Many EU member states are in a process of phasing out their coal power plants, but some, including Germany, are now reconsidering their timelines. They argue that coal might be needed for yet some time if Europe is to stop imports of Russian gas. The current level of coal burn, one quarter into 2022, suggests emissions will stay elevated also this year.
Under current market conditions, the carbon price is irrelevant for triggering immediate emission reductions. And even higher carbon prices would not do the trick – coal would still be in the money. Today, a carbon price of close to €200/t would be required to make gas profitable over coal.
It’s a paradox, of course: The merit order of power plants running in Europe is the same now as when carbon prices were one-tenth of what they are today. Does this mean that emission trading is failing its mission?
One mission, two time horizons
Emission trading systems have one mission: To reduce emissions so that climate targets are met. The carbon price is the messenger.
Ideally, the carbon price should trigger reductions now by making electricity generation from cleaner sources more profitable than from dirtier ones.
In 2019, emissions fell by 9 percent mainly because higher carbon prices made it more profitable to produce electricity from gas than from coal. 2021 numbers show the opposite; with a more than 8 percent jump from 2020, last year represents the largest emission increase since the launch of the emissions trading system in 2005.
The carbon price signal should also prompt future emission reductions by giving incentives to renewable energy investments and channeling money into low-carbon technologies to decarbonise the industry.
High carbon prices are fundamentally a sign that the market is factoring in the cost of transition to a greener economy as Europe prepares to reach its 55 percent reduction target for 2030. It is a signal of confidence both in the climate ambition and in emission trading as a tool to achieve it.
Too high, too soon – or just in time?
But some would argue that prices have risen too high, too soon.
Worries that high energy bills are here to stay are shared by households, energy-intensive industries and policymakers from east to west. And while the elevated energy costs can largely be blamed on gas, there are persistent worries that high carbon prices are harming Europe’s industry.
The conflict adds to the worry that European industries are facing production cuts not only due to high energy costs but now also because of outright restrictions on gas use – and that decarbonisation would happen through industry death rather than through the creation of a flourishing green economy.
Few go as far as Poland that wants to scrap or suspend the emissions trading system to remove the carbon cost component, but the situation will continue to weigh on the ongoing Fit for 55 review of the EU ETS.
In a joint statement, a coalition of 11 EU countries called for unity among all member states in the ongoing Fit for 55 negotiations “to ensure an ambitious and swift implementation of the Fit for 55 packages”.
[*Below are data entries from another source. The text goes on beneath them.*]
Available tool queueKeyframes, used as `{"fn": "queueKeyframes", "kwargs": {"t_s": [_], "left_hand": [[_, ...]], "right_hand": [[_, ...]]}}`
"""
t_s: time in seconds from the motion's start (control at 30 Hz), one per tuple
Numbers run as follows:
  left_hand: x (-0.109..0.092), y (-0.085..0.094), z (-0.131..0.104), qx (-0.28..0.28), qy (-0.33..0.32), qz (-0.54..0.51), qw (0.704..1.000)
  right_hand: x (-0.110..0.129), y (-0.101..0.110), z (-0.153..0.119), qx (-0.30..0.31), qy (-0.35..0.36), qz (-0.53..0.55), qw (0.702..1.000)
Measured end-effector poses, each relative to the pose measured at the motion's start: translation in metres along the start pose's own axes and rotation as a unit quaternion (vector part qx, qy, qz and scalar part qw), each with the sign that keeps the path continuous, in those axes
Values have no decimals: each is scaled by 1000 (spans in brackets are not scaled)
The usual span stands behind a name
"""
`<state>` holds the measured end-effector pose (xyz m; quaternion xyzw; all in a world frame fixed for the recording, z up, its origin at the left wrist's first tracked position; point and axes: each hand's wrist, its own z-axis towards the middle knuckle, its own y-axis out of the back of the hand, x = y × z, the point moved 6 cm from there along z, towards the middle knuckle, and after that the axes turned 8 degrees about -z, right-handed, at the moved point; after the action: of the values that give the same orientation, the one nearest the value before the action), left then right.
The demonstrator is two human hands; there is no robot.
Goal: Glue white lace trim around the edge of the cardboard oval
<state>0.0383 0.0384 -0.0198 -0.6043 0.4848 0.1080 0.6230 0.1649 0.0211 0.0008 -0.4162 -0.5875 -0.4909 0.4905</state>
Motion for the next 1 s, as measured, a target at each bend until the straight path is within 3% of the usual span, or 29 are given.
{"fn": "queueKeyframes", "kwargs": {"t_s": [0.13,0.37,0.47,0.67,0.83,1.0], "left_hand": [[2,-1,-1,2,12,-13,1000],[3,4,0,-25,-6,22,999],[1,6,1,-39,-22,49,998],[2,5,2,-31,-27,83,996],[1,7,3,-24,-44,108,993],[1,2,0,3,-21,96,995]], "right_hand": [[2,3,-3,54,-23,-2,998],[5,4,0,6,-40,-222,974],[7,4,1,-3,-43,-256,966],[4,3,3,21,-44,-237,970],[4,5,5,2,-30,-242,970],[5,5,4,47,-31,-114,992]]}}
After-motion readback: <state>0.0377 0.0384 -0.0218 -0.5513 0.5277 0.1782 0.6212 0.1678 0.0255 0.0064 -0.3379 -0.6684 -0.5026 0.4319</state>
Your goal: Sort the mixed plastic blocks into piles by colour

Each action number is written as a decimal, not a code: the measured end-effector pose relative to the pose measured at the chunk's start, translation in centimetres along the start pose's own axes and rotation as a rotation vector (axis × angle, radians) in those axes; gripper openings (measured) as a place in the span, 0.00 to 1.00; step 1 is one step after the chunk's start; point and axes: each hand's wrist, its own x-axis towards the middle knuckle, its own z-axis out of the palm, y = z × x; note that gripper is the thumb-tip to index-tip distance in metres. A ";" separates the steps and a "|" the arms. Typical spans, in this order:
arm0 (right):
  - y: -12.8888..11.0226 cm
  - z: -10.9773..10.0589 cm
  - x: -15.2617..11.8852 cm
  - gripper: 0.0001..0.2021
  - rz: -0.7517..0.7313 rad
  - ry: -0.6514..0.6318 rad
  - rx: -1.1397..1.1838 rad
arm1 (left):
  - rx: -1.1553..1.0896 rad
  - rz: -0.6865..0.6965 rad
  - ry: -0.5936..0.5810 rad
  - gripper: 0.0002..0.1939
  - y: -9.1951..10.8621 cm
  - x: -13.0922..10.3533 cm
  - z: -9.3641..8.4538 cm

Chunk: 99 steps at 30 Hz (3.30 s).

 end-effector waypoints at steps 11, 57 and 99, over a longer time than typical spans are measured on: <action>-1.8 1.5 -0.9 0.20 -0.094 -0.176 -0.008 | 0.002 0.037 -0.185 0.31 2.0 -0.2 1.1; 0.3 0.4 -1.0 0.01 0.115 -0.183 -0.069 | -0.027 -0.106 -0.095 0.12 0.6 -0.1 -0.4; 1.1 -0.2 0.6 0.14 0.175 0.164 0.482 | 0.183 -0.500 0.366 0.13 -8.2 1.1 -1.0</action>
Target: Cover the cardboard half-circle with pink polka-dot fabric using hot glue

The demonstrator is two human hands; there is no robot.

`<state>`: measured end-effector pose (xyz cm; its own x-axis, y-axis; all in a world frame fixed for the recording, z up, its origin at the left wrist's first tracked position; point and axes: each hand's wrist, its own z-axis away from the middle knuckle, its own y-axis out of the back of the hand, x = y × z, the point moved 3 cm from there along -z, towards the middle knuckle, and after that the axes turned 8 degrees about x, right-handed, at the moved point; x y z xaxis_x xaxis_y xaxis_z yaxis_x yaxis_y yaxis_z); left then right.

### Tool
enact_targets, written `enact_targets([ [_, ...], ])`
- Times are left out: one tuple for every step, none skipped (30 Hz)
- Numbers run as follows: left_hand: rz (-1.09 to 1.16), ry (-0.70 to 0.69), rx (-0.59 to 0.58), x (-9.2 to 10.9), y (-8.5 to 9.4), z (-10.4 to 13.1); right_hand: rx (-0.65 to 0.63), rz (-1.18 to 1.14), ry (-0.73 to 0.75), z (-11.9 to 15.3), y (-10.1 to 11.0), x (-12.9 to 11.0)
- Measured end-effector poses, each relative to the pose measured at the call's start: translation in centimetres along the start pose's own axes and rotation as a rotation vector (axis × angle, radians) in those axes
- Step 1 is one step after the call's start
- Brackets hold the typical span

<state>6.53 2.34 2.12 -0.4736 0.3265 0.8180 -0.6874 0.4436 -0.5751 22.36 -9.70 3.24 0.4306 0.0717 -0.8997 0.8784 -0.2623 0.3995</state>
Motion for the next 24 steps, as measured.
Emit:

It’s a balancing act. Lawmakers in Brussels and across 27 European capitals have to weigh worries over the energy crunch that is affecting millions of voters right now with the need to reshape the bloc’s flagship climate instrument so that it continues to deliver incentives for emission reductions in the years to come.
With elevated carbon price levels, the EU ETS fosters significant public revenues that are channeled to fund the green transition and can help break the dependency on Russian gas. This fact should smooth the policy debate.